In the eyes of those about them Hawthorne “lived” a scant mile from Emerson; in reality they did not live in the same spheres; the boundaries of their worlds did not overlap, but, like two far-separate stars, each felt the distant attraction and admired the glow of the other, and that was all.  The real worlds of Thoreau and Alcott and Emerson did at times so far overlap that they trod on common ground, but these periods were so brief and the spaces in common so small that soon they wandered apart, each circling by himself in an orbit of his own.

Words at best are poor instruments of thought; the more we use them the more ambiguous do they become; no man knows exactly what another means from what he says; every word is qualified by its context, but the context of every word is eternity.  How long shall we listen to find out what a speaker meant by his opening sentence?—­an hour, a day, a week, a month?—­these periods are all too short, for with every added thought the meaning of the first is changed for him as well as for us.
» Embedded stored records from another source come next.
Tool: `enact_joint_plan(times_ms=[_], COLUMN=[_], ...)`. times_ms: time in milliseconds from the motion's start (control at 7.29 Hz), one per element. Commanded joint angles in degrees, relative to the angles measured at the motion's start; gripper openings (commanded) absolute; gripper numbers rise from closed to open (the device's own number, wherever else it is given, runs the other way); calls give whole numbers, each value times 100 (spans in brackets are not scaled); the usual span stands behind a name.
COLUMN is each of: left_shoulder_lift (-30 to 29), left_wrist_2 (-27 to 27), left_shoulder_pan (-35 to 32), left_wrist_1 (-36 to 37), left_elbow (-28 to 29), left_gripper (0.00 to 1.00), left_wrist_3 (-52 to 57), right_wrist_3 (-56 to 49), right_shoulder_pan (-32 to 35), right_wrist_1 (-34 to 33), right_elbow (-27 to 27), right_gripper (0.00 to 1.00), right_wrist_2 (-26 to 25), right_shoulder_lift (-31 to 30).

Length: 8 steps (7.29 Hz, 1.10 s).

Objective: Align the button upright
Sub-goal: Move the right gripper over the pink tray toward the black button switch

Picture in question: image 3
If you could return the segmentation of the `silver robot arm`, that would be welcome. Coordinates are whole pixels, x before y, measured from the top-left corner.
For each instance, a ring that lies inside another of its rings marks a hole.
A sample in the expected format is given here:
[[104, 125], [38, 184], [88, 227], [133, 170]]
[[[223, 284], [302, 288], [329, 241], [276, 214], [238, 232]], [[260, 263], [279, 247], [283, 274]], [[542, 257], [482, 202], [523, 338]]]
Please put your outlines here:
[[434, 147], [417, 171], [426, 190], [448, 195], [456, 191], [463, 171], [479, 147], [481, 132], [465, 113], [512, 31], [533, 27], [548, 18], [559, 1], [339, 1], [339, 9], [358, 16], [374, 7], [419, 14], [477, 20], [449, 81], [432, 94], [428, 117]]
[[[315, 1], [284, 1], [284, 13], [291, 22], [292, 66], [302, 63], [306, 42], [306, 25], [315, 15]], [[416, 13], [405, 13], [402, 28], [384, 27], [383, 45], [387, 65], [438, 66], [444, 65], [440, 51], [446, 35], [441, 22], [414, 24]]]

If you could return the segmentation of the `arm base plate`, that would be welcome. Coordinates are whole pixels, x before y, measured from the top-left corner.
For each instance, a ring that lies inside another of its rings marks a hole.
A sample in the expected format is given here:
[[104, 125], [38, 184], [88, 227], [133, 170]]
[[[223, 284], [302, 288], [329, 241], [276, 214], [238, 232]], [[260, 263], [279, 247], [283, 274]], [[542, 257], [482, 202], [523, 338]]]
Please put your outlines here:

“Life” in common speech may mean either mere organic existence or a metaphysical assumption; we speak of the life of a tree, and the life of a man, and the life of a soul, of the life mortal and the life immortal.  Who can tell what we have in mind when we talk of life?  No one, for we cannot tell ourselves.  We speak of life one moment with a certain matter in mind, possibly the state of our garden; in the infinitesimal fraction of a second additional cells of our brain come into activity, additional areas are excited, and our ideas scale the walls of the garden and scatter over the face of the earth.  If we attempt to explain, the very process implies the generation of new ideas and the modification of old, so that long before the explanation of what we meant by the use of a given word is finished, the meaning has undergone a change, and we perceive that what we thought we meant by no means included all that lurked in the mind.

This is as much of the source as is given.